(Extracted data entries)

-- -- --

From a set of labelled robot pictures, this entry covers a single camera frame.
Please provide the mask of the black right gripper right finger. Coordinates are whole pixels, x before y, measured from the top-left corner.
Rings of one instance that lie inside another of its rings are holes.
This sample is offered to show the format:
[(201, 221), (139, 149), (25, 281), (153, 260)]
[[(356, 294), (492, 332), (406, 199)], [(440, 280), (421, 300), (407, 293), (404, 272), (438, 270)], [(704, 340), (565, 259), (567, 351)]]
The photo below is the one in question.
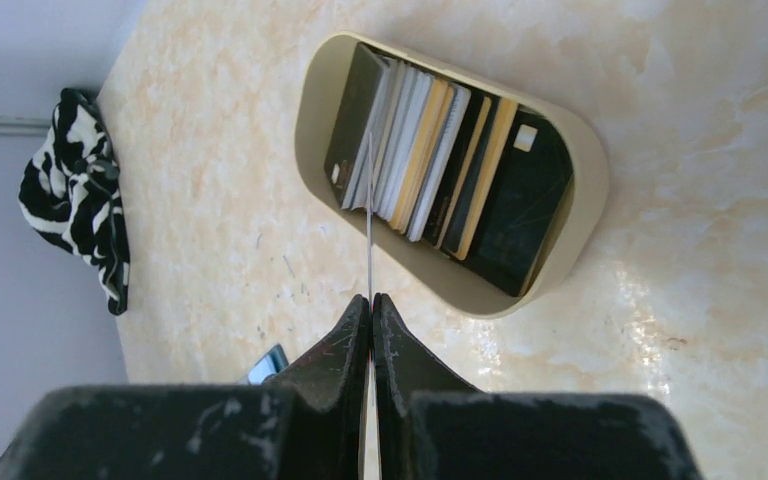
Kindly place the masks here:
[(669, 410), (636, 394), (484, 392), (407, 328), (371, 314), (385, 479), (698, 479)]

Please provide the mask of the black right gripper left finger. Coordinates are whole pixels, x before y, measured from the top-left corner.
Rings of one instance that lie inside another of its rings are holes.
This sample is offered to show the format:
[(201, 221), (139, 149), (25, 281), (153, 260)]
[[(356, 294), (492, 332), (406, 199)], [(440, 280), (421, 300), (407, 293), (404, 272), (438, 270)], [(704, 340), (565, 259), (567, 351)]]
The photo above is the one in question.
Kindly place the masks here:
[(75, 386), (31, 410), (0, 479), (358, 479), (370, 305), (260, 385)]

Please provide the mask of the teal leather card holder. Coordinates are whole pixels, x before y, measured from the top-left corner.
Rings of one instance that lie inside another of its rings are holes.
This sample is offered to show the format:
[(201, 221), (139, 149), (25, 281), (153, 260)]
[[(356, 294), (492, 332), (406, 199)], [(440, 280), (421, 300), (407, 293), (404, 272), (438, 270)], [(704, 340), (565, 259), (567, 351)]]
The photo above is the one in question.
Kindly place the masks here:
[(244, 375), (242, 382), (246, 385), (261, 385), (288, 366), (289, 362), (283, 347), (275, 344)]

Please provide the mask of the silver white card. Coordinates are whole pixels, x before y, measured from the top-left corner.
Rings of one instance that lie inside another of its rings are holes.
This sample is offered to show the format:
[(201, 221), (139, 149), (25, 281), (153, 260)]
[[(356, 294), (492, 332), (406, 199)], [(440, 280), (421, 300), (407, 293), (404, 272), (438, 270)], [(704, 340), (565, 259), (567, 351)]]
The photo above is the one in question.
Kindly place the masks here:
[(365, 200), (365, 220), (366, 220), (366, 260), (367, 260), (367, 297), (369, 301), (370, 309), (374, 306), (374, 262), (373, 262), (373, 235), (372, 235), (372, 219), (374, 213), (374, 147), (375, 142), (371, 132), (367, 132), (367, 154), (366, 154), (366, 167), (367, 167), (367, 183), (366, 183), (366, 200)]

-- -- --

▶ [WHAT YOU SHOULD DO]:
After removing the pictures, set down every record above exactly as it stands.

▶ [ANSWER AREA]:
From a set of labelled robot pictures, this entry covers a single camera frame.
Please provide the mask of the black right gripper right finger. Coordinates are whole pixels, x before y, measured from the top-left corner.
Rings of one instance that lie inside another of its rings are holes.
This sample is offered to show the format:
[(201, 221), (139, 149), (25, 281), (153, 260)]
[[(356, 294), (492, 332), (406, 199)], [(440, 280), (421, 300), (407, 293), (404, 272), (438, 270)], [(704, 340), (565, 259), (567, 351)]]
The photo below is the one in question.
Kindly place the masks here:
[(669, 410), (636, 394), (484, 392), (407, 328), (371, 314), (385, 479), (698, 479)]

Please provide the mask of the black right gripper left finger. Coordinates are whole pixels, x before y, measured from the top-left corner.
Rings of one instance that lie inside another of its rings are holes.
This sample is offered to show the format:
[(201, 221), (139, 149), (25, 281), (153, 260)]
[[(356, 294), (492, 332), (406, 199)], [(440, 280), (421, 300), (407, 293), (404, 272), (438, 270)], [(704, 340), (565, 259), (567, 351)]]
The photo above is the one in question.
Kindly place the masks here:
[(75, 386), (31, 410), (0, 479), (358, 479), (370, 305), (260, 385)]

Please provide the mask of the teal leather card holder. Coordinates are whole pixels, x before y, measured from the top-left corner.
Rings of one instance that lie inside another of its rings are holes.
This sample is offered to show the format:
[(201, 221), (139, 149), (25, 281), (153, 260)]
[[(356, 294), (492, 332), (406, 199)], [(440, 280), (421, 300), (407, 293), (404, 272), (438, 270)], [(704, 340), (565, 259), (567, 351)]]
The photo above is the one in question.
Kindly place the masks here:
[(244, 375), (242, 382), (246, 385), (261, 385), (288, 366), (289, 362), (283, 347), (275, 344)]

Please provide the mask of the silver white card. Coordinates are whole pixels, x before y, measured from the top-left corner.
Rings of one instance that lie inside another of its rings are holes.
This sample is offered to show the format:
[(201, 221), (139, 149), (25, 281), (153, 260)]
[[(356, 294), (492, 332), (406, 199)], [(440, 280), (421, 300), (407, 293), (404, 272), (438, 270)], [(704, 340), (565, 259), (567, 351)]]
The photo above is the one in question.
Kindly place the masks here:
[(365, 200), (365, 220), (366, 220), (366, 260), (367, 260), (367, 297), (369, 301), (370, 309), (374, 306), (374, 262), (373, 262), (373, 235), (372, 235), (372, 219), (374, 213), (374, 147), (375, 142), (371, 132), (367, 132), (367, 154), (366, 154), (366, 167), (367, 167), (367, 183), (366, 183), (366, 200)]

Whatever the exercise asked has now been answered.